Oh those picky N (1 <= N <= 50,000) cows! They are so picky that each one will only be milked over some precise time interval A..B (1 <= A <= B <= 1,000,000), which includes both times A and B. Obviously, FJ must create a reservation system to determine which stall each cow can be assigned for her milking time. Of course, no cow will share such a private moment with other cows. 

Help FJ by determining:
  • The minimum number of stalls required in the barn so that each cow can have her private milking period
  • An assignment of cows to these stalls over time
Many answers are correct for each test dataset; a program will grade your answer.

Input

Line 1: A single integer, N 

Lines 2..N+1: Line i+1 describes cow i‘s milking interval with two space-separated integers.

Output

Line 1: The minimum number of stalls the barn must have. 

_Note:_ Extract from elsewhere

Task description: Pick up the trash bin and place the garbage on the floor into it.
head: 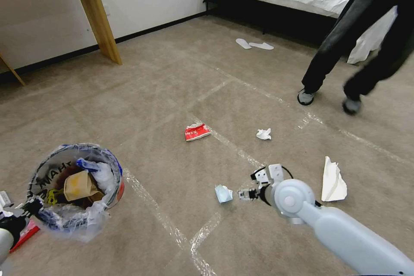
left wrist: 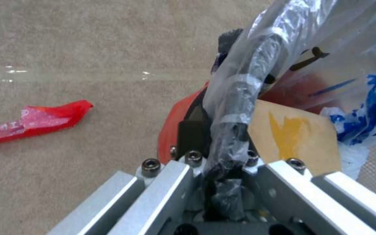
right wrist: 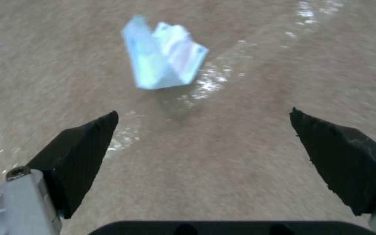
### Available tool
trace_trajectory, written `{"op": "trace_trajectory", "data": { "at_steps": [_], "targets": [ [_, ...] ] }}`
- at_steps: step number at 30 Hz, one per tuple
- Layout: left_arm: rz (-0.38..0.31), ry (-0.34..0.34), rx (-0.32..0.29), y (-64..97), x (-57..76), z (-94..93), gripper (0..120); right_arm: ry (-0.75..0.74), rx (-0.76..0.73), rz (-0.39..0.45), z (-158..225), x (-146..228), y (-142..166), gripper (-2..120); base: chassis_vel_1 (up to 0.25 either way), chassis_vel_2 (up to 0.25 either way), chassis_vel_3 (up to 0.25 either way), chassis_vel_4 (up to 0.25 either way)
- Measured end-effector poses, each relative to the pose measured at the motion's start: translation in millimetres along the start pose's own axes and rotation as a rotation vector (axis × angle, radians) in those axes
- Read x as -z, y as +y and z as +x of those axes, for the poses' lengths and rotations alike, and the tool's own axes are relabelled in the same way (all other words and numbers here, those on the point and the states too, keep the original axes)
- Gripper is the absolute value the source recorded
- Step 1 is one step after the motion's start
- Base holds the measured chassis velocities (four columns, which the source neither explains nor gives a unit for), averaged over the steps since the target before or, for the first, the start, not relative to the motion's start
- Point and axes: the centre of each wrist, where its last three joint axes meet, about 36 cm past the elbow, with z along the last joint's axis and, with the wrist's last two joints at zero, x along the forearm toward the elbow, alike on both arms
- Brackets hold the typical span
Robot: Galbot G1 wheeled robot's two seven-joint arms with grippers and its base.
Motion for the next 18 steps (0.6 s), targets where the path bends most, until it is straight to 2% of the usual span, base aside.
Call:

Lines 2..N+1: Line i+1 describes the stall to which cow i will be assigned for her milking period.

Sample Input

5
1 10
2 4
3 6
5 8
4 7

Sample Output

4
1
2
3
2
4

Hint

Explanation of the sample: 

Here‘s a graphical schedule for this output: 

Time     1  2  3  4  5  6  7  8  9 10

Stall 1 c1>>>>>>>>>>>>>>>>>>>>>>>>>>>

Stall 2 .. c2>>>>>> c4>>>>>>>>> .. ..

Stall 3 .. .. c3>>>>>>>>> .. .. .. ..

Stall 4 .. .. .. c5>>>>>>>>> .. .. ..
Other outputs using the same number of stalls are possible.

Source

USACO 2006 February Silver

额,贪心题=。=,STL里的优先队列

贪心策略:对奶牛挤奶开始时间由大到小排序,这样保证不会考虑有奶牛的开始挤奶时间在前面;

对入队的元素按挤奶结束时间时间由小到大排序,这样保证第一次就可以判定用不用添加槽=。=

#include<iostream>
#include<cstdio>
#include<cstring>
#include<algorithm>
#include<limits.h>
#include<queue>
using namespace std;
const int maxn=1000000+10;
struct node{
    int st,ed;
    int pos;//pos记录是第几个奶牛
    bool operator<(const node &a)const
    {
        if(ed==a.ed)
           return st>a.st;
        return ed>a.ed;
    }
}a[maxn];
int used[maxn];//used记录奶牛挤奶的位置=。=
int cmp(node l1,node l2)
{
    if(l1.st==l2.st)
        return l1.ed<l2.ed;
    return l1.st<l2.st;
}
int main()
{
    int n;
    while(~scanf("%d",&n))
    {
        priority_queue<node>q;
        for(int i=1;i<=n;i++)
        {
            scanf("%d%d",&a[i].st,&a[i].ed);
            a[i].pos=i;
        }
        sort(a+1,a+n+1,cmp);
        q.push(a[1]);
        int ans=1;
        used[a[1].pos]=1;
        for(int i=2;i<=n;i++)
        {
            if(!q.empty()&&q.top().ed<a[i].st)//判定是否符合条件
            {
                used[a[i].pos]=used[q.top().pos];
                q.pop();
            }
            else//不符合条件槽的数量加一,同时这个奶牛应该在新加的槽
            {
                ans++;
                used[a[i].pos]=ans;
            }
            q.push(a[i]);
        }
        printf("%d\n",ans);
        for(int i=1;i<=n;i++)
            printf("%d\n",used[i]);
    }
    return 0;
}